◆ **Work to be completed**:
Output the following data exactly.

== Dataset extract ==

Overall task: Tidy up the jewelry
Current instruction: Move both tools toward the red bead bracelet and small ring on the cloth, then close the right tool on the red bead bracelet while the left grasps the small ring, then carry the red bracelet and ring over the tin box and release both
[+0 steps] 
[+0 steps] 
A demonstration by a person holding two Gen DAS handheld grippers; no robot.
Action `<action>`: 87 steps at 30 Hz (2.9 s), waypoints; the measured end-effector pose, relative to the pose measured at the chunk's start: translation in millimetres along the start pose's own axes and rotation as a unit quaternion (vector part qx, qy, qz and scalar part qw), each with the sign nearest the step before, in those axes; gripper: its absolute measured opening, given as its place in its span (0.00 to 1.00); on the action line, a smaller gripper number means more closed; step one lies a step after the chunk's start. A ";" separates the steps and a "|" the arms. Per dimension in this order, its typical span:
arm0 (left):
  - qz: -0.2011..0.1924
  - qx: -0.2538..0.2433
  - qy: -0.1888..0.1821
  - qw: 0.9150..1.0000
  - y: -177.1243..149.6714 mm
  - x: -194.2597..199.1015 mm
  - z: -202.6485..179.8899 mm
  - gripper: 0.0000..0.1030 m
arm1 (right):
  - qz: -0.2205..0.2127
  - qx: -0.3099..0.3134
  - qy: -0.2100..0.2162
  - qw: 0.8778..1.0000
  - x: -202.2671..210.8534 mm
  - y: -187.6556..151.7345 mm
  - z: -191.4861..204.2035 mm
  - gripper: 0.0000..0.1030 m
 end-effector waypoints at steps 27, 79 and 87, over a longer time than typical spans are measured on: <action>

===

◆ **The answer**:
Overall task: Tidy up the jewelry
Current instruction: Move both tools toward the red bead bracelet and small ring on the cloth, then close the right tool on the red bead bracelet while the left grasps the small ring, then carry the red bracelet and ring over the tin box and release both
[+0 steps] 
[+0 steps] 
A demonstration by a person holding two Gen DAS handheld grippers; no robot.
Action `<action>`: 87 steps at 30 Hz (2.9 s), waypoints; the measured end-effector pose, relative to the pose measured at the chunk's start: translation in millimetres along the start pose's own axes and rotation as a unit quaternion (vector part qx, qy, qz and scalar part qw), each with the sign nearest the step before, in those axes; gripper: its absolute measured opening, given as its place in its span (0.00 to 1.00); on the action line, a smaller gripper number means more closed; step one lies a step after the chunk's start. A ";" separates the steps and a "|" the arms. Per dimension in this order, its typical span:
arm0 (left):
  - qz: -0.2011..0.1924
  - qx: -0.2538..0.2433
  - qy: -0.1888..0.1821
  - qw: 0.9150..1.0000
  - y: -177.1243..149.6714 mm
  - x: -194.2597..199.1015 mm
  - z: -202.6485..179.8899 mm
  - gripper: 0.0000..0.1030 m
arm1 (right):
  - qz: -0.2205..0.2127
  - qx: -0.3099..0.3134
  - qy: -0.2100..0.2162
  - qw: 0.8778..1.0000
  - x: -202.2671..210.8534 mm
  - y: -187.6556..151.7345 mm
  - z: -191.4861..204.2035 mm
  - gripper: 0.0000..0.1030 m
 end-effector waypoints at steps 27, 79 and 87, over a longer time than typical spans are measured on: <action>

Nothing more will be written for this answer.